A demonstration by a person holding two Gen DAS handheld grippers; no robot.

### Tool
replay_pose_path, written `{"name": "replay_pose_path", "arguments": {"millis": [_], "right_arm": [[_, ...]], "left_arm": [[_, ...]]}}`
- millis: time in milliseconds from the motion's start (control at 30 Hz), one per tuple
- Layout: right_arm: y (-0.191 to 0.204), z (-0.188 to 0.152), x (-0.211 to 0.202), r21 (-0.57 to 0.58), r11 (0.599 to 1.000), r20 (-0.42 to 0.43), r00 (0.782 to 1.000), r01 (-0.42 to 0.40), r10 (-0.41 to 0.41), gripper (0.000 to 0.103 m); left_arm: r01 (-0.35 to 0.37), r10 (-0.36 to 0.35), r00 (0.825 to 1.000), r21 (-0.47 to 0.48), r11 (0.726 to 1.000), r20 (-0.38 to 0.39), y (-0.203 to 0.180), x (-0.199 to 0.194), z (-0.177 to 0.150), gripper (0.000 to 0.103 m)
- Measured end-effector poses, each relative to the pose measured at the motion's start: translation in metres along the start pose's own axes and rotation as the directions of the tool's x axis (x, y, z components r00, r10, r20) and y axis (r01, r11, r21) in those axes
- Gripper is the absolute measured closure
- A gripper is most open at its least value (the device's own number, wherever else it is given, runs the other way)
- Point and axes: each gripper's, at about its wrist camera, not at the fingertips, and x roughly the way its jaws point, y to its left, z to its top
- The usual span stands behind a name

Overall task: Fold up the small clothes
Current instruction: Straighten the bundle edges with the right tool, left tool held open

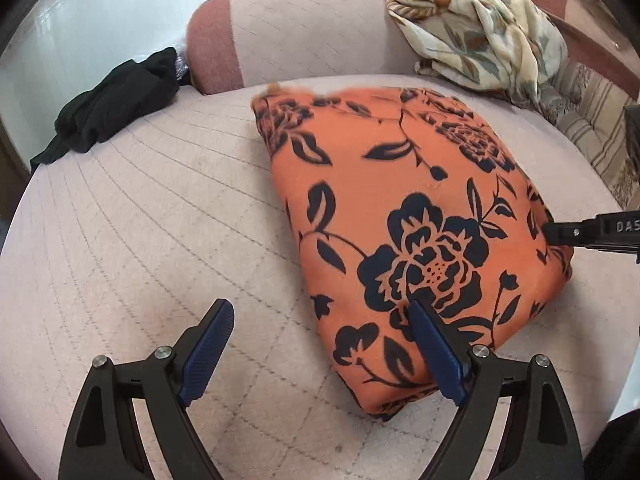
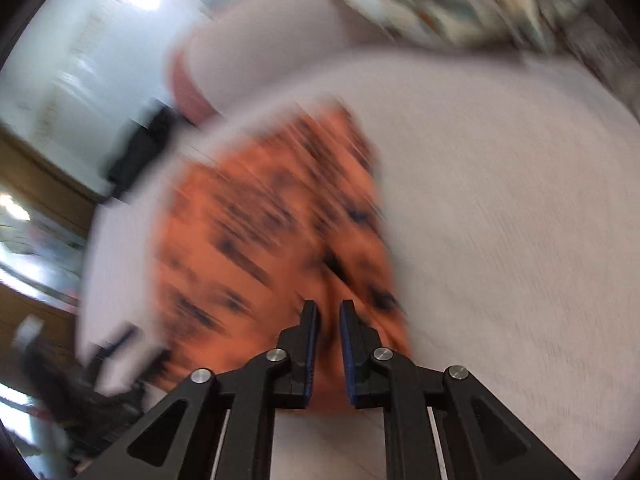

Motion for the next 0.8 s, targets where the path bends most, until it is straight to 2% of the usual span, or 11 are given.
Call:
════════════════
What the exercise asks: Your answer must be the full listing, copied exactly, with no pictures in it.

Response to the exercise:
A demonstration by a person holding two Gen DAS handheld grippers; no robot.

### Tool
replay_pose_path, written `{"name": "replay_pose_path", "arguments": {"millis": [_], "right_arm": [[_, ...]], "left_arm": [[_, ...]]}}`
- millis: time in milliseconds from the motion's start (control at 30 Hz), one per tuple
- Layout: right_arm: y (-0.191 to 0.204), z (-0.188 to 0.152), x (-0.211 to 0.202), r21 (-0.57 to 0.58), r11 (0.599 to 1.000), r20 (-0.42 to 0.43), r00 (0.782 to 1.000), r01 (-0.42 to 0.40), r10 (-0.41 to 0.41), gripper (0.000 to 0.103 m); left_arm: r01 (-0.35 to 0.37), r10 (-0.36 to 0.35), r00 (0.825 to 1.000), r21 (-0.47 to 0.48), r11 (0.726 to 1.000), r20 (-0.38 to 0.39), y (-0.203 to 0.180), x (-0.199 to 0.194), z (-0.177 to 0.150), gripper (0.000 to 0.103 m)
- Measured end-effector poses, each relative to the pose measured at the motion's start: translation in metres along the start pose's own axes and rotation as the directions of the tool's x axis (x, y, z components r00, r10, r20) and y axis (r01, r11, r21) in those axes
- Gripper is the absolute measured closure
- A gripper is most open at its least value (the device's own number, wherever else it is given, runs the other way)
- Point and axes: each gripper's, at about its wrist camera, not at the fingertips, and x roughly the way its jaws point, y to its left, z to its top
- The usual span stands behind a name

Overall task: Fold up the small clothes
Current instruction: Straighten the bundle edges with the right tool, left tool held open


Motion for the next 0.8 s, targets where the path bends most, until it is straight to 2% of the usual span, or 11 are given.
Call:

Output for the exercise is complete.